# [TASK OBJECTIVE]
From the line containing "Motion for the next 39" down to the final entry below, restate each line word for word.

# [SUPPLIED ENTRIES]
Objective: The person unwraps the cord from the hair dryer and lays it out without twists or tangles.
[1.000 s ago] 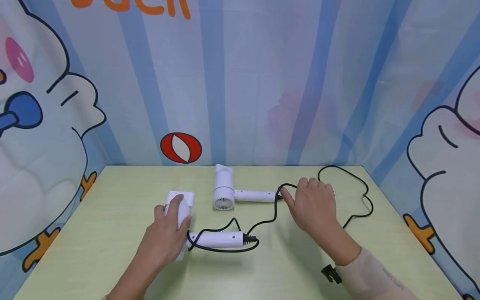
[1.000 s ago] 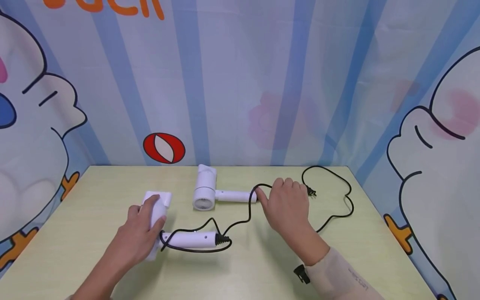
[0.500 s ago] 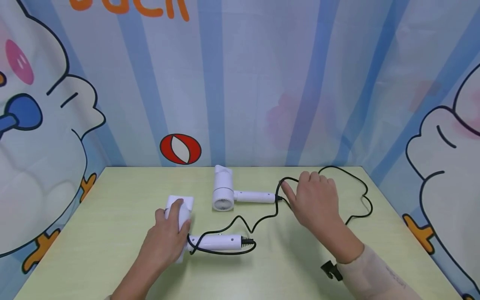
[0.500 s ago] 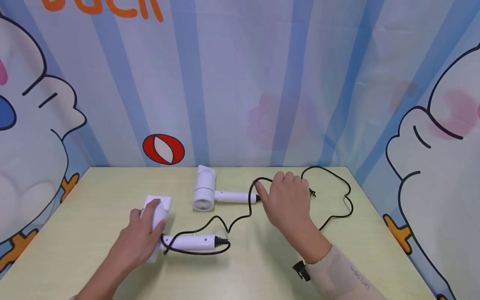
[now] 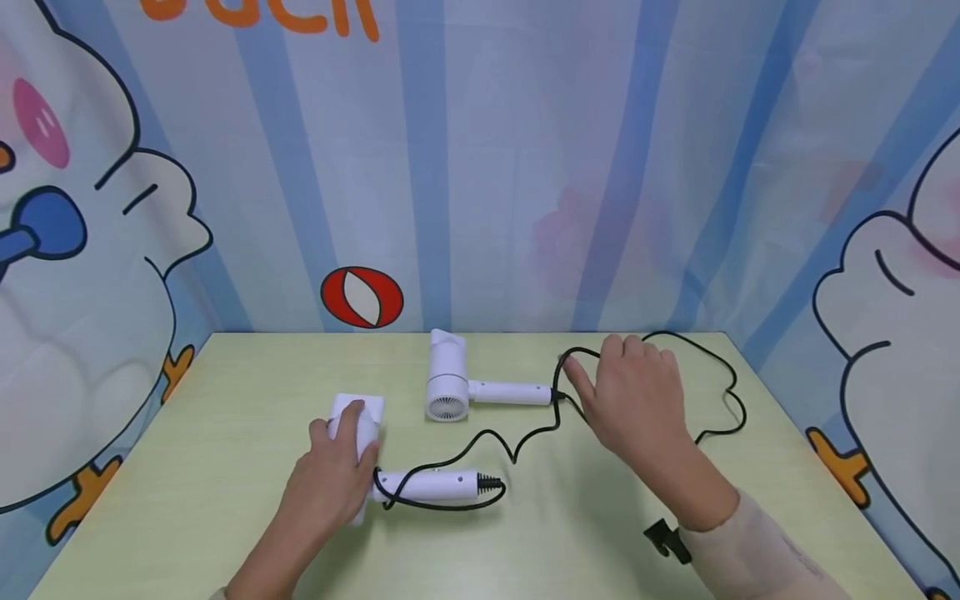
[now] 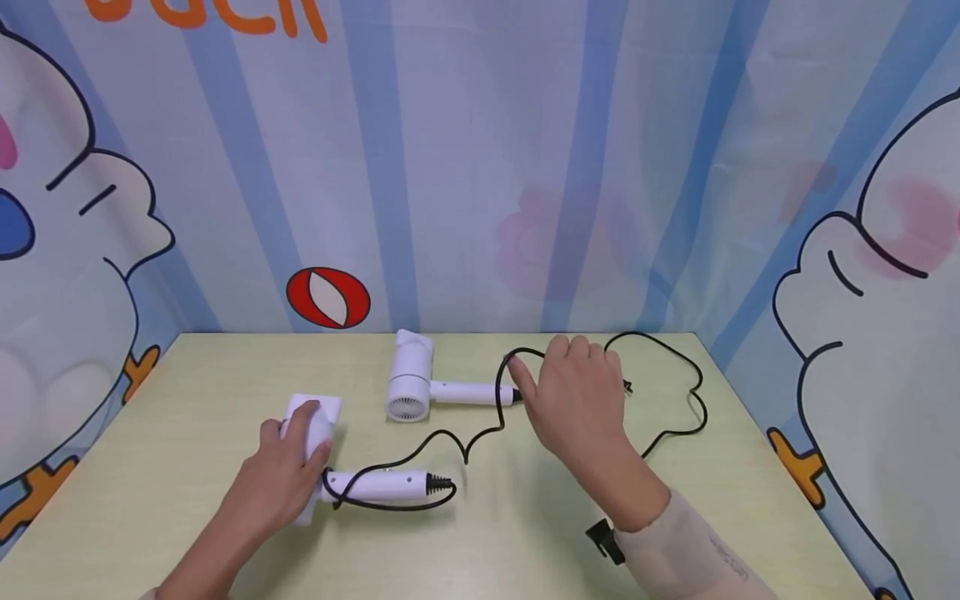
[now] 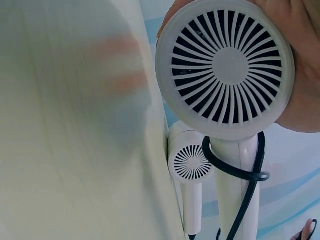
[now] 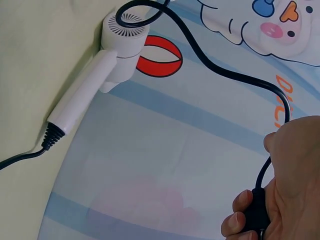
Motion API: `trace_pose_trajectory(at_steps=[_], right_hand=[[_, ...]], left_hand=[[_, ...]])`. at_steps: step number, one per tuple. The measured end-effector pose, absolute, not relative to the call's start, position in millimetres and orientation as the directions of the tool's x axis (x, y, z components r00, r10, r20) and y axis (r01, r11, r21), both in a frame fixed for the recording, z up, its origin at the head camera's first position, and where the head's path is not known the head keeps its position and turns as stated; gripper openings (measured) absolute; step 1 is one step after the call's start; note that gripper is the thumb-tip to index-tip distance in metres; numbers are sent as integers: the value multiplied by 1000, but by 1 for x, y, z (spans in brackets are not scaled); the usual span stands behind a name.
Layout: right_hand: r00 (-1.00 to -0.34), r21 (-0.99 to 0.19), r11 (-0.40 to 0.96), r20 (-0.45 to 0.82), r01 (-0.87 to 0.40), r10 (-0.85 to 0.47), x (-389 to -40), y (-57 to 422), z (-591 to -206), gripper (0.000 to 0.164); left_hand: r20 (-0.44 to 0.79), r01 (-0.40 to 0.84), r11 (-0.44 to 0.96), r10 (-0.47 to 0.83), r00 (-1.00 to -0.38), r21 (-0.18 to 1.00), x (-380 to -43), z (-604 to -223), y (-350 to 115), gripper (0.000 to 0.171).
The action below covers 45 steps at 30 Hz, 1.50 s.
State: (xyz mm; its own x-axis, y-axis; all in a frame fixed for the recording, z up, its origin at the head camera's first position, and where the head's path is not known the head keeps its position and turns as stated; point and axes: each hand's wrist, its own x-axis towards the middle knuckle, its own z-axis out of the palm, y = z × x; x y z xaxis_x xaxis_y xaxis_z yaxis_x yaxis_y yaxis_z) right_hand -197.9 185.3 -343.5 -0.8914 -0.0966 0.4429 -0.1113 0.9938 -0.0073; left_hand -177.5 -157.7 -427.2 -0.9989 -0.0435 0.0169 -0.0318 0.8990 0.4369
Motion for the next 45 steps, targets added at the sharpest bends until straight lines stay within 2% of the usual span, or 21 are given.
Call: trace_pose_trajectory(at_steps=[15,23,30,45], right_hand=[[-843,-40,980,517,-197,-149,-168,183,-329,55],[-851,-67,972,500,-225,-163,-150,182,-329,51],[-835,-41,965,511,-261,-204,-138,183,-335,50],[-898,19,960,348,-279,-267,-116,181,-366,49]], left_hand=[[23,-38,898,-53,-998,438,-181,-432,-163,63],[24,-45,896,-63,-998,442,-183,-432,-166,64],[44,-43,891,-70,-997,452,-185,-427,-168,65],[75,-58,882,-105,-992,467,-189,-415,-172,67]])
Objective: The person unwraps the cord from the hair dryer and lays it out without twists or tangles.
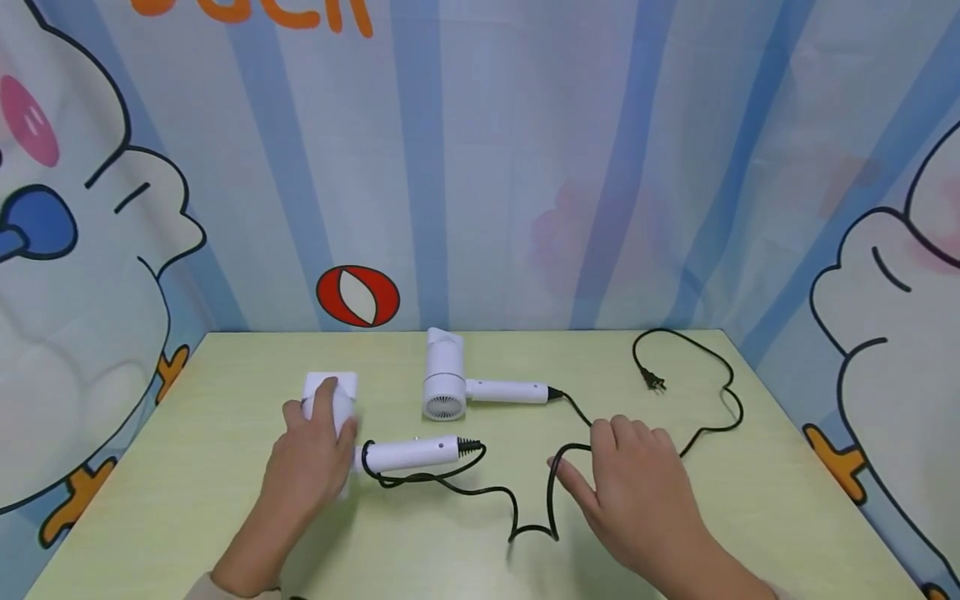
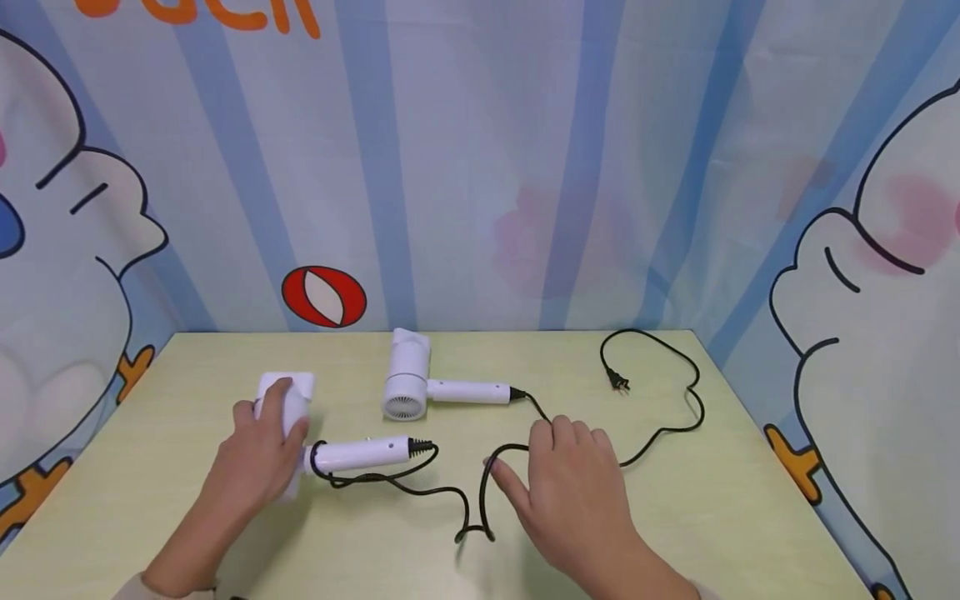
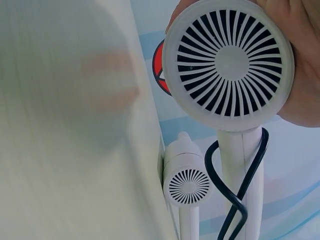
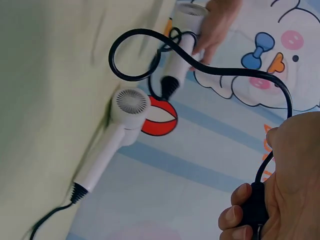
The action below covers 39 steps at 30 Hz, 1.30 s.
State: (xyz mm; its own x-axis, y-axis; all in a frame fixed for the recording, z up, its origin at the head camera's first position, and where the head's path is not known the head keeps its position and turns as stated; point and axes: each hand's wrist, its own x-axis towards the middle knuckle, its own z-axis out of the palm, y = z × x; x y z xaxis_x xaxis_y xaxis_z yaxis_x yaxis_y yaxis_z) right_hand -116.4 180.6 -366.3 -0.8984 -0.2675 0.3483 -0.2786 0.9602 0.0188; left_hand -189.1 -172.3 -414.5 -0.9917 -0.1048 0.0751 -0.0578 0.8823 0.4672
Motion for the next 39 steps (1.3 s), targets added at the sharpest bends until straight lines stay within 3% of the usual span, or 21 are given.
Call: trace_pose_trajectory(at_steps=[10,17,20,27,35,39], right_hand=[[-892,51,948,327,-314,-313,-114,195,-382,45],[-838,-18,910,397,-414,-373,-115,213,-388,19],[-834,-77,888,388,-454,-392,-114,225,-392,17],[-899,-217,873,140,-437,-415,-111,267,-396,9],[-913,-246,898,-94,-365,-397,-111,318,-419,9],[-905,-199,901,-110,-385,-411,-109,336,-431,12]], left_hand=[[80,-68,879,-119,-990,472,-188,-413,-172,67],[70,-75,876,-123,-990,477,-188,-413,-175,67],[62,-81,872,-126,-990,482,-187,-413,-177,68],[51,-88,869,-129,-990,487,-187,-412,-184,67],[33,-115,861,-150,-988,496,-187,-413,-190,68],[7,-123,849,-148,-989,514,-186,-412,-194,69]])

# [TASK RESPONSE]
Motion for the next 39 steps (1.3 s), targets added at the sharpest bends until straight lines stay within 3% of the usual span, or 21 are given.
Call: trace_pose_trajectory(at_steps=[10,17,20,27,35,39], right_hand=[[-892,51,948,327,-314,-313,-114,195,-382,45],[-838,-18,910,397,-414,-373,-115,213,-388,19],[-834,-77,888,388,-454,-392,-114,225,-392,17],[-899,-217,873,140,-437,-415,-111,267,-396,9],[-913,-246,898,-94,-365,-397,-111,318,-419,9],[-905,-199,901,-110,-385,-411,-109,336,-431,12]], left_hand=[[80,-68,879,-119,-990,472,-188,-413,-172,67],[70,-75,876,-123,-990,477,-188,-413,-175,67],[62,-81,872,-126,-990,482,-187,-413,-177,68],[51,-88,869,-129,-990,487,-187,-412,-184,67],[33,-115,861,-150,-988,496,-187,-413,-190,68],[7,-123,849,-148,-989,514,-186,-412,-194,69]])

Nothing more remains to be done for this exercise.